Does the term “JUSTICE’, then, mean facilitating gratification of that thirst for revenge? Would the memory of the security men killed by terrorists be better honoured if Afsal is hanged? Is baying for Saddam’s blood an indication of a high level of civilization achieved by human community? Does the belief that justice is done because Santosh Kumar Singh is sentenced to death reflect a proper understanding of the concept of justice? Don’t all these equate justice with vengeance? Does Justice mean an eye for an eye and a tooth for a tooth?
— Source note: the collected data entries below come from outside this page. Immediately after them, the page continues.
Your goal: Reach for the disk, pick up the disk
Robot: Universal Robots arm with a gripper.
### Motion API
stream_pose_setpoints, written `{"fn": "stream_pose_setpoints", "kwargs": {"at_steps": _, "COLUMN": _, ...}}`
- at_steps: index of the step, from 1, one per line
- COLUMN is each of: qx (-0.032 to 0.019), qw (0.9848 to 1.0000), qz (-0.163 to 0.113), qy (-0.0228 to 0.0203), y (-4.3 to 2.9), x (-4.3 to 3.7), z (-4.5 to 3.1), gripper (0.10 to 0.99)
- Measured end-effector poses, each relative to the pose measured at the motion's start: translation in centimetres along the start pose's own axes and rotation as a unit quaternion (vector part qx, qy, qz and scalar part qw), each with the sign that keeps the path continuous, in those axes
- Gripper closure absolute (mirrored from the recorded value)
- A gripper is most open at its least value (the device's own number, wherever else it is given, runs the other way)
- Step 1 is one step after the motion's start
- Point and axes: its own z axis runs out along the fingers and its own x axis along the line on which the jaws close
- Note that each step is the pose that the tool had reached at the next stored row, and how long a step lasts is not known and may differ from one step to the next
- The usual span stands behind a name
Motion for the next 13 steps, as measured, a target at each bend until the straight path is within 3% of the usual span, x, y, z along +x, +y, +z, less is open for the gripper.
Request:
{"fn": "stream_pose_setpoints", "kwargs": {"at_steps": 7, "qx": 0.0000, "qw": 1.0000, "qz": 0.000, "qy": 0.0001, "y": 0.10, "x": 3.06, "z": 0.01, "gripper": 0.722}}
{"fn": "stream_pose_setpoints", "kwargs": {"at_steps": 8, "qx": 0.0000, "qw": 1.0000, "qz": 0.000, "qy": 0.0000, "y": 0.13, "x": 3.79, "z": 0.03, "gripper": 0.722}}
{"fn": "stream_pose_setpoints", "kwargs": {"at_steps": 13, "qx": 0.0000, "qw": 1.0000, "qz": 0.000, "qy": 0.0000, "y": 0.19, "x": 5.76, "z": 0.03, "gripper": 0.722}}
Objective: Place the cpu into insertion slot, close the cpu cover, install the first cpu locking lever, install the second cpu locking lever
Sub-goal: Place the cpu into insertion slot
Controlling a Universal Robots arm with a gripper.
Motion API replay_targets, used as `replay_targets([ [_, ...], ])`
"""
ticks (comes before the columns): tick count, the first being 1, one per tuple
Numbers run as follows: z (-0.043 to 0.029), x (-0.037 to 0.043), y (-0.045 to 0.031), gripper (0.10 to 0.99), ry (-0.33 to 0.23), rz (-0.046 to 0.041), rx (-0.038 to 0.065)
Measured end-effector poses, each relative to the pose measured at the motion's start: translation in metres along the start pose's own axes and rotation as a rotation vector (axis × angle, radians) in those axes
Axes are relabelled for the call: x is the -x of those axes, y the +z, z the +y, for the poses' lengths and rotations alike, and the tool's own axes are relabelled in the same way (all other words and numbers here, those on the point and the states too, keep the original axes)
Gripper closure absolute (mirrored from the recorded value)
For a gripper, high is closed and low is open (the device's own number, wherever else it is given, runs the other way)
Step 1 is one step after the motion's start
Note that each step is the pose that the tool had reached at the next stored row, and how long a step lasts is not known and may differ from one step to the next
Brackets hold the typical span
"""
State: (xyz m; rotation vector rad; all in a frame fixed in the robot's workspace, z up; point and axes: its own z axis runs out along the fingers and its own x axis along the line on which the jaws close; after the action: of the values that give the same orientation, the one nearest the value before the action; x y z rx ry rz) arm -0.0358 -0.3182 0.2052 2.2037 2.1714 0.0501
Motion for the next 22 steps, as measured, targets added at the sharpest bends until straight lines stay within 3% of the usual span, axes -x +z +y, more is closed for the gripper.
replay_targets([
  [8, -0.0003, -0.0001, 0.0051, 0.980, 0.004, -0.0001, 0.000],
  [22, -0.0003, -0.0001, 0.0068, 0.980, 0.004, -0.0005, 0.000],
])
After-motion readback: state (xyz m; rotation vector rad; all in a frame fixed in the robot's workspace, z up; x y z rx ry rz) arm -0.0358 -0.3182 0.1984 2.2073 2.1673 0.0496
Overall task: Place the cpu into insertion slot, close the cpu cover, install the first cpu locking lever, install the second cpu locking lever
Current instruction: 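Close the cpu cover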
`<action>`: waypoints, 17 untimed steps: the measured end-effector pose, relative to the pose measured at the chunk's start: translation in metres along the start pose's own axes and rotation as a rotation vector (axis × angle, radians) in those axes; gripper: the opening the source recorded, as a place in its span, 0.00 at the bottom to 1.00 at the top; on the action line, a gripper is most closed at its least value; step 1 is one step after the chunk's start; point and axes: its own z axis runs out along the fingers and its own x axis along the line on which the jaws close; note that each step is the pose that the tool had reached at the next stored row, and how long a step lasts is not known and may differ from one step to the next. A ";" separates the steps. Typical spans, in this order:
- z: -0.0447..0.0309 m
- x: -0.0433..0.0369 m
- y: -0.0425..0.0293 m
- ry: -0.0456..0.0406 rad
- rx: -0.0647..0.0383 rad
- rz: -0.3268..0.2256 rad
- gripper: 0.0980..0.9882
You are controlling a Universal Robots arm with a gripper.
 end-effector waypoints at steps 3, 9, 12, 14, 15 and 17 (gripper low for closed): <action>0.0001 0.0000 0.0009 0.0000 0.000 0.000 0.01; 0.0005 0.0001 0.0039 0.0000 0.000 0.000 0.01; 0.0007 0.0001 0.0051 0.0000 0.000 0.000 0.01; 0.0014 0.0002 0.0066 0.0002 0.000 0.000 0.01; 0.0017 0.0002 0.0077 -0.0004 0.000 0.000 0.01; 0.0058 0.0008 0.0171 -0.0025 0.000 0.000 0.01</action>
I thought civilization had advanced far beyond that primitive concept of justice.

Isn’t it written ‘Vengeance is mine, I (God) will repay?’ In no uncertain terms, don’t these words state that no man made system has the right to appropriate the right to take away life in order to wreak vengeance?

It is all about officialising and legitimizing vengeance; let us not glorify it by resorting to the euphemism ‘Justice’.